Restating the data exactly is the whole task.

───── Given information ─────

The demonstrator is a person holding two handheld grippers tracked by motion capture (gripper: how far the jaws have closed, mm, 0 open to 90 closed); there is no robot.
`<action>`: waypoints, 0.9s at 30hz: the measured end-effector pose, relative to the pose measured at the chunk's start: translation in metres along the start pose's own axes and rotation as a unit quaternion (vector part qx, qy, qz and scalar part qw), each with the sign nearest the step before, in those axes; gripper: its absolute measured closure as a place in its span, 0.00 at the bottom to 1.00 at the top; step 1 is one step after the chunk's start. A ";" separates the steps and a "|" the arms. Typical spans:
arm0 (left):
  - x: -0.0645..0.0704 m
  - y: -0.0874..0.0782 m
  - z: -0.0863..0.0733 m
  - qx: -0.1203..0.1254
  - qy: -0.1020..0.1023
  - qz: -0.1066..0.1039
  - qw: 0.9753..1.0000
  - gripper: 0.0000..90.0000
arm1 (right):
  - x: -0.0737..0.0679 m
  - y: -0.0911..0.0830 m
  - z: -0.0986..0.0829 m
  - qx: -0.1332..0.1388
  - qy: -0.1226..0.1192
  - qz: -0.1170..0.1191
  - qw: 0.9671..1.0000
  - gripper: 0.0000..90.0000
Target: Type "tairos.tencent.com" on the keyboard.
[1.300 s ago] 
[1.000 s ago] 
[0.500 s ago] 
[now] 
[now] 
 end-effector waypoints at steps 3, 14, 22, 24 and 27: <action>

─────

* [Worked solution]:
The demonstrator is a person holding two handheld grippers tracked by motion capture (gripper: how far the jaws have closed, mm, 0 open to 90 closed); there is no robot.
`<action>`: waypoints, 0.9s at 30hz: the measured end-effector pose, relative to the pose measured at the chunk's start: translation in metres along the start pose's own axes and rotation as a unit quaternion (vector part qx, qy, qz and scalar part qw), each with the sign nearest the step before, in those axes; gripper: its absolute measured closure as a place in its span, 0.00 at the bottom to 1.00 at the top; step 1 is one step after the chunk's start. A ";" separates the steps and a "|" the arms. Typical spans:
arm0 (left):
  - x: -0.0645..0.0704 m
  - y: -0.0874..0.0782 m
  - z: -0.0863..0.0733 m
  - qx: -0.1203..0.1254
  - qy: -0.1020..0.1023
  - qz: -0.1066..0.1039
  - qw: 0.9753..1.0000
  - gripper: 0.0000..90.0000
arm1 (right):
  - x: -0.0737..0.0679 m
  - y: -0.0911..0.0830 m
  - z: -0.0986..0.0829 m
  - qx: -0.1332..0.1388
  - qy: -0.1226..0.1192
  - qz: -0.1170..0.1191
  - qw: 0.9671..1.0000
  - gripper: 0.0000..90.0000
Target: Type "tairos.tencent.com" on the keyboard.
[1.300 s ago] 
[1.000 s ago] 
[0.500 s ago] 
[now] 
[now] 
 end-effector waypoints at steps 3, 14, 22, 24 and 27: <action>

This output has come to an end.